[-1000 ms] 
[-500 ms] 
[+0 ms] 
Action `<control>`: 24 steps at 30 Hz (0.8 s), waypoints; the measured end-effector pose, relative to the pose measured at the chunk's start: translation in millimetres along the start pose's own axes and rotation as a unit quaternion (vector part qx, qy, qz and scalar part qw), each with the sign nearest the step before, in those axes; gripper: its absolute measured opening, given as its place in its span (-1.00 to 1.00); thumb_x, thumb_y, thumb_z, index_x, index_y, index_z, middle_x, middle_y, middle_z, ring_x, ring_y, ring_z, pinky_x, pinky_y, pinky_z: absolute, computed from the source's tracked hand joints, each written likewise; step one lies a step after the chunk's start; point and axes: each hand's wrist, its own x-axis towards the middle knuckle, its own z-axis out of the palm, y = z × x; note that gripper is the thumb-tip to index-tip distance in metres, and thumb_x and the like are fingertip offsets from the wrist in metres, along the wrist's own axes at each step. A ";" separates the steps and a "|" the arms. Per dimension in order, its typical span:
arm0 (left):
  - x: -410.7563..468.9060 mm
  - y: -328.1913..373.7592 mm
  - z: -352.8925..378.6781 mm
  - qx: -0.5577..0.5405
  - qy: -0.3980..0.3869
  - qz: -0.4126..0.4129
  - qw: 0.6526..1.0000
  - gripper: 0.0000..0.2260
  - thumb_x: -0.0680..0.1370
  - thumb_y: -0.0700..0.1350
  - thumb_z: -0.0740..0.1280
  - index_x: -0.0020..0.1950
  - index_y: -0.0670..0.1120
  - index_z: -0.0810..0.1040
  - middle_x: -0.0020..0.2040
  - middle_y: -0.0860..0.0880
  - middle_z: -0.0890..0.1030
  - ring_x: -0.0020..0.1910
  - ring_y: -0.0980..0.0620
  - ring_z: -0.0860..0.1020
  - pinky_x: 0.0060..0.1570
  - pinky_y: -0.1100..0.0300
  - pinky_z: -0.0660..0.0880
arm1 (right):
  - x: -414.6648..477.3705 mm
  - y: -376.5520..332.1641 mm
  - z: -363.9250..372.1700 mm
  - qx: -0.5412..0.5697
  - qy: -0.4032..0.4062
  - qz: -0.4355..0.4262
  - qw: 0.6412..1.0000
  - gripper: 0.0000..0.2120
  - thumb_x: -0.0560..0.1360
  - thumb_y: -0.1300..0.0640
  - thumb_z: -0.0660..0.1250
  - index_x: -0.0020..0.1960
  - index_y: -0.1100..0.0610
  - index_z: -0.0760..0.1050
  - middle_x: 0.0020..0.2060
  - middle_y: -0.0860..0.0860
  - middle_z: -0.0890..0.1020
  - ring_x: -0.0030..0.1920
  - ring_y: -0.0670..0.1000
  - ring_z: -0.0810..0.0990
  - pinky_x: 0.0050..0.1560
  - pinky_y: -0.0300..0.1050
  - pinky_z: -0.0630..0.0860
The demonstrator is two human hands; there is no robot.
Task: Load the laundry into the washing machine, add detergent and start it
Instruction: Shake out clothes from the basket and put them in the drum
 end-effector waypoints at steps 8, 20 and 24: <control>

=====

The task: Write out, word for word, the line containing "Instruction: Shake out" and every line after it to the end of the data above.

Expected output:
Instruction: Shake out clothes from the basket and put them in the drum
 end-effector waypoints at steps 8, 20 and 24: <control>

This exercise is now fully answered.